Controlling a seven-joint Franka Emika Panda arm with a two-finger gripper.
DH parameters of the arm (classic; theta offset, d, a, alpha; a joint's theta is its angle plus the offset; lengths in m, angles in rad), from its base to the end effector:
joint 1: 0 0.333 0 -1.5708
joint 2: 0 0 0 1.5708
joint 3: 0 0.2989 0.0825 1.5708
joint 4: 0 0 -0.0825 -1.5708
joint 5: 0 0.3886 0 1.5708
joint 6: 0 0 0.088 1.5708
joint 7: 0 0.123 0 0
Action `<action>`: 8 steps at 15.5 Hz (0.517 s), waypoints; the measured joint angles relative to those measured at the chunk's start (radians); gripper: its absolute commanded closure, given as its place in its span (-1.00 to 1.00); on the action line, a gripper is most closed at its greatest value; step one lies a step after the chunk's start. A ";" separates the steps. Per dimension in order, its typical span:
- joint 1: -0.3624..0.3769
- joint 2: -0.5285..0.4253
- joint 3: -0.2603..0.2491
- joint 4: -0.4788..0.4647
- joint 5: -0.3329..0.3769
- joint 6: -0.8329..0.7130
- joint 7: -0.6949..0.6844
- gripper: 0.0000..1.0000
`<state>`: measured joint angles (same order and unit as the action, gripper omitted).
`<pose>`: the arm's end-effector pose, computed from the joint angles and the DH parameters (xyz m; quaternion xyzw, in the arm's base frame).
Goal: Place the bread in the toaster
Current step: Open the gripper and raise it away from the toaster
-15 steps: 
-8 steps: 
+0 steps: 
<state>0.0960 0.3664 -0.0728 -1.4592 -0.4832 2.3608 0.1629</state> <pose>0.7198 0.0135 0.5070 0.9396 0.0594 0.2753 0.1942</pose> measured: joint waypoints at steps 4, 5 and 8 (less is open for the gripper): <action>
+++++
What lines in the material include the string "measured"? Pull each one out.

Exercise response:
Action `<action>`: 8 steps at 15.5 Hz (0.517 s), waypoints; the measured joint angles relative to those measured at the chunk's start (radians); gripper: its absolute commanded closure, given as its place in its span (-1.00 to 1.00); on the action line, a gripper is most closed at its greatest value; step one lies a step after the chunk's start. A ";" separates the steps. Per dimension in order, its typical span:
`<state>`: measured joint angles (same order and unit as the action, gripper omitted).
<state>0.0960 0.3664 -0.0728 -1.4592 -0.4832 2.3608 0.1629</state> <pose>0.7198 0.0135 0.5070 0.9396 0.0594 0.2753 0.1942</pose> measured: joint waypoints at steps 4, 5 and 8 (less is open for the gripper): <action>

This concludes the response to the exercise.